**How to complete this task**
Below is some data. Retype exactly the lines starting at the one with "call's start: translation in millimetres" and ending at the one with "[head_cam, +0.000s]".

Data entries

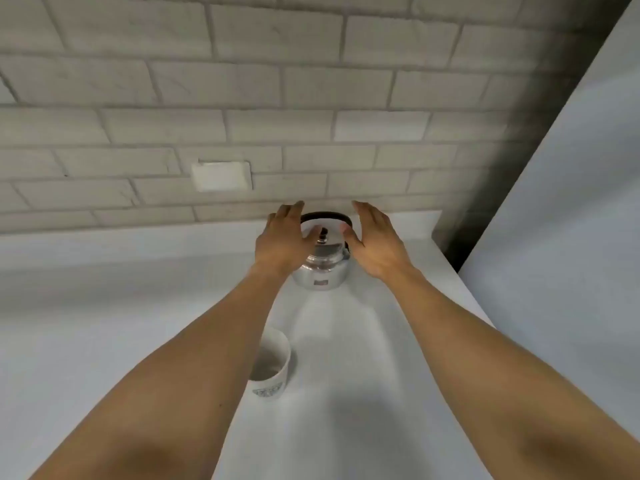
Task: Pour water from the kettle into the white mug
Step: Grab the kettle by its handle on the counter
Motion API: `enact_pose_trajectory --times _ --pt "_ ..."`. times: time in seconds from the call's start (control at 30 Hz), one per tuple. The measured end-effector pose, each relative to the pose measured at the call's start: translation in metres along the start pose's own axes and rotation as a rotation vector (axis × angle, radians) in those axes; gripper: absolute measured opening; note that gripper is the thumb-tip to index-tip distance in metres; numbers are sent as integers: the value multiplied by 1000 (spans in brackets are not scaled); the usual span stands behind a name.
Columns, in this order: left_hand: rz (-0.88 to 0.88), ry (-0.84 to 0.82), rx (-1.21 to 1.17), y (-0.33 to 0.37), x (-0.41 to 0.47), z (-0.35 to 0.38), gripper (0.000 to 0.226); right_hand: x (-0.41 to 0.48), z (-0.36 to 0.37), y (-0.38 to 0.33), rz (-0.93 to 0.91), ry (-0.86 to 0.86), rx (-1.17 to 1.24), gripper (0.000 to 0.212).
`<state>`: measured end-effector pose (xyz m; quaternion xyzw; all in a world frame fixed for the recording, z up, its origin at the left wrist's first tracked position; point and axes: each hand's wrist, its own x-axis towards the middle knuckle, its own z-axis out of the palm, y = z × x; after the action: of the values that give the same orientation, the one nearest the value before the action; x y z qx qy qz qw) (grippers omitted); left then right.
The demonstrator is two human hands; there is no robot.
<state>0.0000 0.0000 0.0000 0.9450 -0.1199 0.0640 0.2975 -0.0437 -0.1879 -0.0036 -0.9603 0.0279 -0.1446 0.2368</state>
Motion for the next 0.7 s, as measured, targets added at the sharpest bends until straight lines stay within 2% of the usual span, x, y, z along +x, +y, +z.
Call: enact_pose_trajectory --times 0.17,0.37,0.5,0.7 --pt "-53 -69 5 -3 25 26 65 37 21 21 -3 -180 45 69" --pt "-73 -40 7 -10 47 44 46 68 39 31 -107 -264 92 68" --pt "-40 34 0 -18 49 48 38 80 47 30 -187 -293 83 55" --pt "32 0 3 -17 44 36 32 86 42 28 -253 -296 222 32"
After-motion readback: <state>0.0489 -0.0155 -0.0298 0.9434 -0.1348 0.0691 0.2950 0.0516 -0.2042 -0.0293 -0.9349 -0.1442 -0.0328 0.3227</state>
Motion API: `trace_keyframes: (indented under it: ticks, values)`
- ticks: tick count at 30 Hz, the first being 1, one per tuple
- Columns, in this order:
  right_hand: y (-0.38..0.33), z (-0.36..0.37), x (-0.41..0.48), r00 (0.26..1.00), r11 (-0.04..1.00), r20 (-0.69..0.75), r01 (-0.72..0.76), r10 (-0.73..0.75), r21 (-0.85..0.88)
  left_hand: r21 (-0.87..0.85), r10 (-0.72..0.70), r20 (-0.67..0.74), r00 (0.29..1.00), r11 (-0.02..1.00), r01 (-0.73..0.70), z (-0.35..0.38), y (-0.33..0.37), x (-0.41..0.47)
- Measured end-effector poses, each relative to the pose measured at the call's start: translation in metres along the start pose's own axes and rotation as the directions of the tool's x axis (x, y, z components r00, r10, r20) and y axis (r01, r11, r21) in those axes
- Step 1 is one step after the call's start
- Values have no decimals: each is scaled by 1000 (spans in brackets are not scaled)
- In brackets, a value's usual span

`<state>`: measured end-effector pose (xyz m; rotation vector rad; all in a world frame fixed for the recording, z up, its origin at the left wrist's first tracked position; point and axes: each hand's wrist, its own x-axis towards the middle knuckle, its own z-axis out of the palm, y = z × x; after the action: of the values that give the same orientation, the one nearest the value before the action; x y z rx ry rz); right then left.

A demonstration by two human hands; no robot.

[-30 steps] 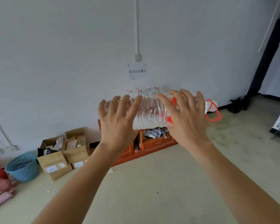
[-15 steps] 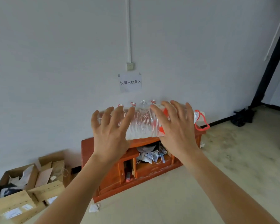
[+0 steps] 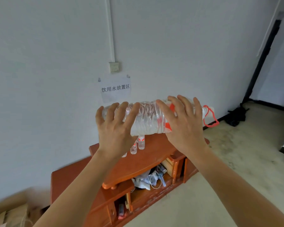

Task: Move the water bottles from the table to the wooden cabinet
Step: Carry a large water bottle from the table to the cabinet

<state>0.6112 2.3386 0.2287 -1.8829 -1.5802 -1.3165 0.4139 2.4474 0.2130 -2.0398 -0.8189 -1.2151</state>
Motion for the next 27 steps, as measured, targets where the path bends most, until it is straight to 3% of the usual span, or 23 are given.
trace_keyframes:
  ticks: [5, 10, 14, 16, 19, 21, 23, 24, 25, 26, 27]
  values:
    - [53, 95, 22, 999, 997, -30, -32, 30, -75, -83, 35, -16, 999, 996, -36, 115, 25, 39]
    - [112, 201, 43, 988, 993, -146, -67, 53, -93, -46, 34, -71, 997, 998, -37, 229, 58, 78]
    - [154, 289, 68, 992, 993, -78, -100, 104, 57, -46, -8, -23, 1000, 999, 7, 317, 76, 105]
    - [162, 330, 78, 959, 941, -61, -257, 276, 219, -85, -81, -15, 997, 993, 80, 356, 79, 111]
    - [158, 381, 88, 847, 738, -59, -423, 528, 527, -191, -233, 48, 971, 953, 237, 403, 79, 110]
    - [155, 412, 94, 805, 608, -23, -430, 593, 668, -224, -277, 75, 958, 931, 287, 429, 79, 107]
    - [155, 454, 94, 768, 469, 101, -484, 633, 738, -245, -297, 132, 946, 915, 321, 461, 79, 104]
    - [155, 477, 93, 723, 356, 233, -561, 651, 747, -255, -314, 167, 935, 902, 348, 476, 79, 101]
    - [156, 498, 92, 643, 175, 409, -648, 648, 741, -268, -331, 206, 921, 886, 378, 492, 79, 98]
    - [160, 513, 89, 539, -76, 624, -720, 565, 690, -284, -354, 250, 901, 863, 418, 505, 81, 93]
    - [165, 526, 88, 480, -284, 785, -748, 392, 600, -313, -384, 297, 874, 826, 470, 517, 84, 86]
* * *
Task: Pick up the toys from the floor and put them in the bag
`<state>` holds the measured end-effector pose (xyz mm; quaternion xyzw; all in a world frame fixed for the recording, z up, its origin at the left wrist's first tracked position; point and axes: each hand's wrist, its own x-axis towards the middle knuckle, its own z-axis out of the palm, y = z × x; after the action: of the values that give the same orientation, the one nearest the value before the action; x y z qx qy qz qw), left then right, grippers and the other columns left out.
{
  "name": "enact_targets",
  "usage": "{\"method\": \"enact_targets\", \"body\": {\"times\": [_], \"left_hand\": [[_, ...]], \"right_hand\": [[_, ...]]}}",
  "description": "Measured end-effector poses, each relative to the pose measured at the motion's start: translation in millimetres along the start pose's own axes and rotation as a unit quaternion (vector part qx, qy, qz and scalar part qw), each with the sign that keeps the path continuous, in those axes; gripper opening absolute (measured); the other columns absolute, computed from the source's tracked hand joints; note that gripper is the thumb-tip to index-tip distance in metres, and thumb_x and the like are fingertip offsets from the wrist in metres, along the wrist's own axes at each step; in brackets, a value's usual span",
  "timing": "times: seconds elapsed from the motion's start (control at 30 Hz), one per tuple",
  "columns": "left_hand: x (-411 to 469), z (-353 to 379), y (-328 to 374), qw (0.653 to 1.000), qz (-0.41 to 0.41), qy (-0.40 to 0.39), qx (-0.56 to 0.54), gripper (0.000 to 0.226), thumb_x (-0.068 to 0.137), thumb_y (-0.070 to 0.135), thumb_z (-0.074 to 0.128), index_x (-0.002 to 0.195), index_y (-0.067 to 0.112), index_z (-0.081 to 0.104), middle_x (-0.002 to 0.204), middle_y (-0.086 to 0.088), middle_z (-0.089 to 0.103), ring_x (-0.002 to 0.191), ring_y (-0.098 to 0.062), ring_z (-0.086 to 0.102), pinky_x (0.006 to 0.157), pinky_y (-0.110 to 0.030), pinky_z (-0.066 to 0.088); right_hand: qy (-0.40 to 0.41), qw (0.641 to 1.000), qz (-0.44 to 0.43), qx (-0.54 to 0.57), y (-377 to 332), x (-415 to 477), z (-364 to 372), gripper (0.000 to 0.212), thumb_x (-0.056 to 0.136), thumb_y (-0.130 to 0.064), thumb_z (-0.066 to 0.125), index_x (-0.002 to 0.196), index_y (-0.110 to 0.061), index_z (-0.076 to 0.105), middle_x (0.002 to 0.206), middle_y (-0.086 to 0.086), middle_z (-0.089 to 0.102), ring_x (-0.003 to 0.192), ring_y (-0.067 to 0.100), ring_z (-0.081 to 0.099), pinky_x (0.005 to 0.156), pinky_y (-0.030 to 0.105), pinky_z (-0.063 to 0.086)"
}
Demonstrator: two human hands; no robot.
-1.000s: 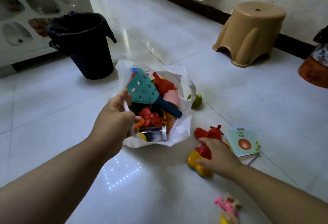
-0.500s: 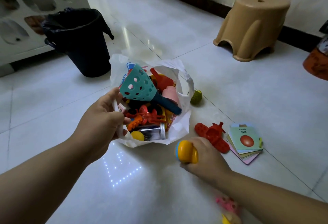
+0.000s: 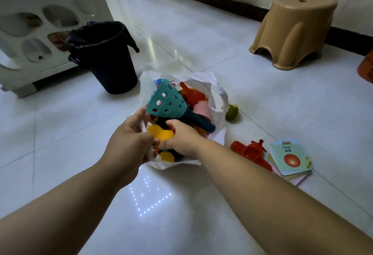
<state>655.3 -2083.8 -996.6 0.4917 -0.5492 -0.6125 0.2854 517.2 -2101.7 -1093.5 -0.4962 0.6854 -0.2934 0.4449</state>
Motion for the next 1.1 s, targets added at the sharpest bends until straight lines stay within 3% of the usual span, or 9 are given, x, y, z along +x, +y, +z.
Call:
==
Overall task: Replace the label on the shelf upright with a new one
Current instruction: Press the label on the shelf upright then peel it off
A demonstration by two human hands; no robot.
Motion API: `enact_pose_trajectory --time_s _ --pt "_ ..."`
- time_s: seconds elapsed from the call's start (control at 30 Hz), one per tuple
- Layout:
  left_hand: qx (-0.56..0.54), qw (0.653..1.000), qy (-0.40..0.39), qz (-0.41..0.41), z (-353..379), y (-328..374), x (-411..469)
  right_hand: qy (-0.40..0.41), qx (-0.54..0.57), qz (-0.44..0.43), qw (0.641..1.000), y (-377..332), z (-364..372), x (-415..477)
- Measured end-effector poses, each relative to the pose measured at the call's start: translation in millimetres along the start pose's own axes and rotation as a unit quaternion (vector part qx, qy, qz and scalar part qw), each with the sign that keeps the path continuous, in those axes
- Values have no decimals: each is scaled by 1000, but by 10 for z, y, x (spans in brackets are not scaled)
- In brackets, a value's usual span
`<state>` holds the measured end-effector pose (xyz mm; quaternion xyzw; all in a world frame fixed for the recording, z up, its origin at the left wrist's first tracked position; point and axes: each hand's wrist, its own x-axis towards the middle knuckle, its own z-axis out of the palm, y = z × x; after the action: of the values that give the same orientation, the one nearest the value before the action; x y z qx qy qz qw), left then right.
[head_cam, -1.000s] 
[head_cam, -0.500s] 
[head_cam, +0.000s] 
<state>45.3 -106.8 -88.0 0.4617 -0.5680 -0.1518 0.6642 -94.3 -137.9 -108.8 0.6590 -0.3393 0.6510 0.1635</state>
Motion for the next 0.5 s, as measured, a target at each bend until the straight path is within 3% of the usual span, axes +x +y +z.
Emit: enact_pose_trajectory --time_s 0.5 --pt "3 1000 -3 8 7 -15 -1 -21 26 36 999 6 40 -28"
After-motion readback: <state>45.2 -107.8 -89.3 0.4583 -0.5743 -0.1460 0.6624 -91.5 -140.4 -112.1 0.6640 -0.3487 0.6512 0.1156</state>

**Exercise result**
- Measured end-effector poses, each relative to the pose measured at the call's start: translation in millimetres along the start pose's own axes and rotation as a unit quaternion (vector part qx, qy, qz and scalar part qw), each with the sign that keeps the path continuous, in those axes
- Values have no decimals: each is scaled by 1000, but by 10 for z, y, x (spans in brackets are not scaled)
- In brackets, a value's usual span
`<state>` holds the measured end-effector pose (xyz mm; quaternion xyzw; all in a world frame fixed for the recording, z up, its origin at the left wrist's first tracked position; point and axes: each hand's wrist, its own x-axis towards the middle knuckle, its own z-axis out of the palm, y = z × x; after the action: of the values that give the same orientation, the one nearest the value before the action; x y z qx qy qz qw), left then right.
[head_cam, -1.000s] 
[head_cam, -0.500s] 
[head_cam, +0.000s] 

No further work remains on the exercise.